The International Monetary Fund extensively highlights the impressive results of the Greek economy in its latest report titled “How tax administration supported Greece’s economic recovery.” The IMF emphasizes how remarkable the transformation is for a country that was once an example to avoid, while today it serves as a model for other nations to follow.
Read: IMF: Greek tax authority a model of modernization and digital transformation
IMF for Greece: Tax administration reform serves as example for other countries
The latest report by the International Monetary Fund titled “How tax administration supported Greece’s economic recovery” is particularly commendatory for Greece and its economic progress in recent years, emphasizing that it serves as an example for other countries.
While some aspects of Greece’s tax administration reform are unique, its experience offers particularly valuable lessons that can be applied more broadly, the IMF report notes characteristically. “Sustained effort – based on good governance, careful sequencing, and investment in people – can transform crisis response into lasting institutional strength,” it emphasizes.
Greece, as the IMF notes, was once Europe’s cautionary tale, shut out of markets, dependent on external financial assistance and collecting very low tax revenues to finance public services and support economic development, while today it is one of only five European Union countries with a primary budget surplus.
“This development,” as it underscores, “represents a remarkable turnaround that highlights how much its public finances have improved.” This transformation largely reflects a transformed tax administration that continuously closes compliance gaps and has restored fiscal credibility, one of the quiet engines behind Greece’s broader economic recovery.
IMF: Greece offers valuable lessons for other countries pursuing tax reform
The IMF’s latest annual assessment of the Greek economy’s progress, within the framework of Article IV consultation, found that Greece is well-positioned to handle external shocks, such as those from the Middle East war, reflecting its enhanced fiscal sustainability and financial stability.
It notes that the primary surplus increased to nearly 5% of GDP in the 2024-25 biennium, while the public debt-to-GDP ratio has decreased by approximately 65 percentage points from its 2020 peak. Financing conditions improved alongside the restoration of government bond spreads to levels last seen before the 2008 global financial crisis.

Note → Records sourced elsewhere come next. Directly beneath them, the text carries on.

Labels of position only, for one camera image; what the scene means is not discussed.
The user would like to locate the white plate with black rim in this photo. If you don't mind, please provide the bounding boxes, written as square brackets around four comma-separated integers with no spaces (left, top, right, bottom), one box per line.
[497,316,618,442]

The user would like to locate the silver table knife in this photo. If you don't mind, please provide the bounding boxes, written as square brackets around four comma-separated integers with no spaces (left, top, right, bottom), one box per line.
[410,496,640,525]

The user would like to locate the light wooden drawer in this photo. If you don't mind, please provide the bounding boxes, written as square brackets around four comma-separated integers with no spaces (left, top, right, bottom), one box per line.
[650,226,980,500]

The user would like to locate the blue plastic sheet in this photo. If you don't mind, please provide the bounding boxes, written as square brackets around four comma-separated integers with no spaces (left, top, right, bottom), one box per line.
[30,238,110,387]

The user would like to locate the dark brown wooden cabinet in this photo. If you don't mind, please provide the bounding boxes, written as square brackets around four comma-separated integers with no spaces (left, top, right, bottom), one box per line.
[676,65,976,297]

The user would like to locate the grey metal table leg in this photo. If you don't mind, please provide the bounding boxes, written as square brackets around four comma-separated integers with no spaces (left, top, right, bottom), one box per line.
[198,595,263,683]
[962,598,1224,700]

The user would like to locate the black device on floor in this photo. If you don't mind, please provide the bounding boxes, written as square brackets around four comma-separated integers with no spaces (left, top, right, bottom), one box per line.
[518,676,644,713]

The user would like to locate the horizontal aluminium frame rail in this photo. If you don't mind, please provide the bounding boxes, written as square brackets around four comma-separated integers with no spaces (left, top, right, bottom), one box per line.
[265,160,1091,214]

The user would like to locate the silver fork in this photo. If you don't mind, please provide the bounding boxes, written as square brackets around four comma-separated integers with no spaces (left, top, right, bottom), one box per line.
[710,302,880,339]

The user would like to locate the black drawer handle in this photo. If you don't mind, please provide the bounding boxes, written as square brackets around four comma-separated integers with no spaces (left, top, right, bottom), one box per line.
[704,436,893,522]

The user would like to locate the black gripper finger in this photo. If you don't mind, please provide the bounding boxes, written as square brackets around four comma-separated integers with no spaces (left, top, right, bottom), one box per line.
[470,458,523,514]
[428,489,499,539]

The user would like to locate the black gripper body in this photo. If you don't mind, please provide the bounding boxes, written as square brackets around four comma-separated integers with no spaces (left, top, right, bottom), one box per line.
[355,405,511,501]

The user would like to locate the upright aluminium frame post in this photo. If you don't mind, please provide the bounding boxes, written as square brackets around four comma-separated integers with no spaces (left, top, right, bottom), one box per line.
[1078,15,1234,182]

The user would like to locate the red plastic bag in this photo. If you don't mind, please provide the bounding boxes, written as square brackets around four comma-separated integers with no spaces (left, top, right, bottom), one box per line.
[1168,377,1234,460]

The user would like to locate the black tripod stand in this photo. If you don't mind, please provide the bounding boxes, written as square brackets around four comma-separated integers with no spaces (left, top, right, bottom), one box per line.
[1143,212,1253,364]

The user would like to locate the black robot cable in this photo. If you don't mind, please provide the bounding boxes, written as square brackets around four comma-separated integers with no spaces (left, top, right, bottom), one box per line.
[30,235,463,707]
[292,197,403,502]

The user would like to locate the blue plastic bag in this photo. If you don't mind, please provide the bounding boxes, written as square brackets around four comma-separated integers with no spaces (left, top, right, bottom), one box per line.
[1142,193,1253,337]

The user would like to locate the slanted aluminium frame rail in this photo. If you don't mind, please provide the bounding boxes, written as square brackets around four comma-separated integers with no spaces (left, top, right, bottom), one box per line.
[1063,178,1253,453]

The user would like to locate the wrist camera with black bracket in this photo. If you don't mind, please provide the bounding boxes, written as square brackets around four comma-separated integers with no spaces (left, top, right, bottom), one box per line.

“The reform agenda is not complete. But the scale – and sequence – of Greece’s recovery offers valuable lessons for other countries pursuing tax reform. New IMF work in this area highlights two key findings:
First, governments cannot meet their fiscal reform objectives if taxation is not fair, reliable, and transparent.
Second, developing these capabilities can take time. In Greece, reform evolved through three mutually reinforcing phases: stabilization (2010-12), institution building (2013-17), and digital transformation (2018-25), supported throughout by IMF capacity development,” the Fund notes.
Greece’s digital transformation period 2018-2025
Although digital tools had been introduced earlier, the decisive push came after the firm establishment of institutional foundations, the Fund notes. “At this stage, the tax administration had the governance, skills, and credibility required to establish digitization,” the report notes, adding that after 2020, partly due to the pandemic, Greece implemented a comprehensive suite of digital systems.
“These reforms made compliance easier for taxpayers and provided auditors with more accurate tools to identify risks and target enforcement where it mattered most. The results were clear: VAT compliance improved significantly, with its revenues increasing by 2.4 percentage points of GDP over 15 years – from 7.1% in 2010 to approximately 9.5% in 2025,” as emphasized.
Greece’s virtuous cycle of reforms
Overall, Greece’s reforms created a virtuous cycle as better governance enabled digitization, which in turn improved tax compliance, and higher and more reliable revenues strengthened public trust and fiscal credibility, the IMF finds.
It emphasizes that by 2025, Greece’s tax revenue-to-GDP ratio had reached 28% from 20.5% in 2009. While the revenue increase also reflects broader economic and political changes, improvements in tax administration played a central role, broadening the tax base, strengthening enforcement, and increasing confidence in the system.
In conclusion, the International Monetary Fund emphasizes that “the journey continues. The next challenge is to make recent gains sustainable by embedding new ways of working deep into daily processes. Priorities include more systematic use of analytics and artificial intelligence for compliance risk management, further improving taxpayer services and trust, and ensuring that skills and staff keep pace with rapid technological changes.”